## Work task
Please repeat the data shown below, word for word.

Records excerpted from a collection
^^^^^^^^^^^^^^^^

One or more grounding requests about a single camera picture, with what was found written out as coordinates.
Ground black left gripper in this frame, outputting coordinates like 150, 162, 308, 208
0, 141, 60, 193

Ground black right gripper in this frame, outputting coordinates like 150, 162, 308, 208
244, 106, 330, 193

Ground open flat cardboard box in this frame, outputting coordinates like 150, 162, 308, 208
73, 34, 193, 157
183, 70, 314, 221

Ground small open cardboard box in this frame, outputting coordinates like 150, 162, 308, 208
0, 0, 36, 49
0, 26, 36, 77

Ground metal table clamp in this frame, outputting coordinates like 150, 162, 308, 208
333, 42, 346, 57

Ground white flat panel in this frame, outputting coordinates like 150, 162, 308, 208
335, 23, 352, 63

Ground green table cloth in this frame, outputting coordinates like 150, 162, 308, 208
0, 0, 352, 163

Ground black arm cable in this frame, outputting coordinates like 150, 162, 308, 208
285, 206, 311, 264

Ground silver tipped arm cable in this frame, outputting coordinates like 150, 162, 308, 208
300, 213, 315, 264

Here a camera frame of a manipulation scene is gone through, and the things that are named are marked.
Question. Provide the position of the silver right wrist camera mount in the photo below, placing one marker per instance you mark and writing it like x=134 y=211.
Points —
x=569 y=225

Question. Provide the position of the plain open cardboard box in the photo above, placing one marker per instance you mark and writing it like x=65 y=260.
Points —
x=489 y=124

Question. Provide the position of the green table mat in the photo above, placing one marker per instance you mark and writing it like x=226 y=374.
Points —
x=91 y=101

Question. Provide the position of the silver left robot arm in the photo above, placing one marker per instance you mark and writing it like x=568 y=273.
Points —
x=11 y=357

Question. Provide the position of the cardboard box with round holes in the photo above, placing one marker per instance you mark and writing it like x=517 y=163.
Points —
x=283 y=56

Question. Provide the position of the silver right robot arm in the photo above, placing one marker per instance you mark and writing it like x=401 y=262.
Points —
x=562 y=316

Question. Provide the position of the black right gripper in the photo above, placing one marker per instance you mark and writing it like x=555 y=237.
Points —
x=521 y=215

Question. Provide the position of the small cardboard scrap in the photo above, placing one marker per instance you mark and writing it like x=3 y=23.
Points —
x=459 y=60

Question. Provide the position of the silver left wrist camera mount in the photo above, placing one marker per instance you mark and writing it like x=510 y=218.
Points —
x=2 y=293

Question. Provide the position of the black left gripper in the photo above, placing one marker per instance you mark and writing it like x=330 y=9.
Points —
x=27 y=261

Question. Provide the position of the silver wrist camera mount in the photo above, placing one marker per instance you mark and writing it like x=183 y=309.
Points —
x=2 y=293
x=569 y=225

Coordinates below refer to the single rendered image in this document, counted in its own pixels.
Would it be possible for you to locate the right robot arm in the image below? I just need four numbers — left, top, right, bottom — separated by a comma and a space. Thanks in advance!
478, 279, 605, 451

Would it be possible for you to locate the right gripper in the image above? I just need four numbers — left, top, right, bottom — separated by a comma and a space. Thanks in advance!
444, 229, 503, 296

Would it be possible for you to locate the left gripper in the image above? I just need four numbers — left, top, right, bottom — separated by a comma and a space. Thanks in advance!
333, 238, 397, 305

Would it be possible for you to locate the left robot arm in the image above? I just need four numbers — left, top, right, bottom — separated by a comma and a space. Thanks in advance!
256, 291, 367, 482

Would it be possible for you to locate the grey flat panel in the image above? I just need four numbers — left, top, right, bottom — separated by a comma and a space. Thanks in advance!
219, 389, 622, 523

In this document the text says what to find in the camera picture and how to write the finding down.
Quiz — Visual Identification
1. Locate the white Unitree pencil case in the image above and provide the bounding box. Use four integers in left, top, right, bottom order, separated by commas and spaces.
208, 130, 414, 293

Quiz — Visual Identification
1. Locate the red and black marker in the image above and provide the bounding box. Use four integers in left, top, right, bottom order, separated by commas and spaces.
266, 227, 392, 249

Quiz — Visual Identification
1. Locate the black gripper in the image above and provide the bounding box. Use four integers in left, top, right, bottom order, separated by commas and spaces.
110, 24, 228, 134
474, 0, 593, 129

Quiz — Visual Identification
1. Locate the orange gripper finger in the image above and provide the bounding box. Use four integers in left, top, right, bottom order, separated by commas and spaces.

^^^^^^^^^^^^^^^^

## Response box
One or more grounding requests about a single camera picture, with what was found written out as coordinates.
Ground black left gripper in this frame, outputting coordinates like 150, 162, 308, 208
0, 141, 60, 193

Ground black right gripper in this frame, outputting coordinates like 150, 162, 308, 208
244, 106, 330, 193

Ground open flat cardboard box in this frame, outputting coordinates like 150, 162, 308, 208
73, 34, 193, 157
183, 70, 314, 221

Ground small open cardboard box in this frame, outputting coordinates like 150, 162, 308, 208
0, 0, 36, 49
0, 26, 36, 77

Ground metal table clamp in this frame, outputting coordinates like 150, 162, 308, 208
333, 42, 346, 57

Ground white flat panel in this frame, outputting coordinates like 150, 162, 308, 208
335, 23, 352, 63

Ground green table cloth in this frame, outputting coordinates like 150, 162, 308, 208
0, 0, 352, 163

Ground black arm cable in this frame, outputting coordinates like 150, 162, 308, 208
285, 206, 311, 264

Ground silver tipped arm cable in this frame, outputting coordinates like 150, 162, 308, 208
300, 213, 315, 264

Here a camera frame of a manipulation scene is gone through, and the things that are named are marked.
Question. Provide the position of the silver right wrist camera mount in the photo below, placing one marker per instance you mark and writing it like x=134 y=211.
Points —
x=569 y=225

Question. Provide the position of the plain open cardboard box in the photo above, placing one marker per instance you mark and writing it like x=65 y=260.
Points —
x=489 y=124

Question. Provide the position of the green table mat in the photo above, placing one marker per instance you mark and writing it like x=226 y=374.
Points —
x=91 y=101

Question. Provide the position of the silver left robot arm in the photo above, placing one marker per instance you mark and writing it like x=568 y=273.
Points —
x=11 y=357

Question. Provide the position of the cardboard box with round holes in the photo above, placing one marker per instance you mark and writing it like x=517 y=163.
Points —
x=283 y=56

Question. Provide the position of the silver right robot arm in the photo above, placing one marker per instance you mark and writing it like x=401 y=262.
Points —
x=562 y=316

Question. Provide the position of the black right gripper in the photo above, placing one marker per instance you mark and writing it like x=555 y=237.
Points —
x=521 y=215

Question. Provide the position of the small cardboard scrap in the photo above, placing one marker per instance you mark and writing it like x=3 y=23.
Points —
x=459 y=60

Question. Provide the position of the silver left wrist camera mount in the photo above, placing one marker per instance you mark and writing it like x=510 y=218.
Points —
x=2 y=293

Question. Provide the position of the black left gripper in the photo above, placing one marker per instance you mark and writing it like x=330 y=9.
Points —
x=27 y=261

Question. Provide the position of the silver wrist camera mount in the photo above, placing one marker per instance you mark and writing it like x=183 y=309.
Points —
x=2 y=293
x=569 y=225

Coordinates below refer to the single rendered image in this document, counted in its own pixels.
Would it be possible for you to locate the right robot arm in the image below? I just need four numbers — left, top, right, bottom — separated by a comma and a space. Thanks in advance!
478, 279, 605, 451

Would it be possible for you to locate the right gripper in the image above? I just need four numbers — left, top, right, bottom — separated by a comma and a space. Thanks in advance!
444, 229, 503, 296

Would it be possible for you to locate the left gripper in the image above? I just need four numbers — left, top, right, bottom — separated by a comma and a space. Thanks in advance!
333, 238, 397, 305

Would it be possible for you to locate the left robot arm in the image above? I just need four numbers — left, top, right, bottom — separated by a comma and a space. Thanks in advance!
256, 291, 367, 482

Would it be possible for you to locate the grey flat panel in the image above? I just need four numbers — left, top, right, bottom — separated by a comma and a space. Thanks in advance!
219, 389, 622, 523

In this document the text says what to find in the camera picture and how to write the finding down.
Quiz — Visual Identification
1. Locate the white Unitree pencil case in the image above and provide the bounding box. Use four integers in left, top, right, bottom order, separated by commas and spaces.
208, 130, 414, 293

Quiz — Visual Identification
1. Locate the red and black marker in the image above and provide the bounding box. Use four integers in left, top, right, bottom order, separated by commas and spaces.
266, 227, 392, 249

Quiz — Visual Identification
1. Locate the black gripper in the image above and provide the bounding box. Use four integers in left, top, right, bottom order, separated by commas and spaces.
110, 24, 228, 134
474, 0, 593, 129

Quiz — Visual Identification
1. Locate the orange gripper finger in the image above and provide the bounding box. Use four integers in left, top, right, bottom order, separated by commas and spaces.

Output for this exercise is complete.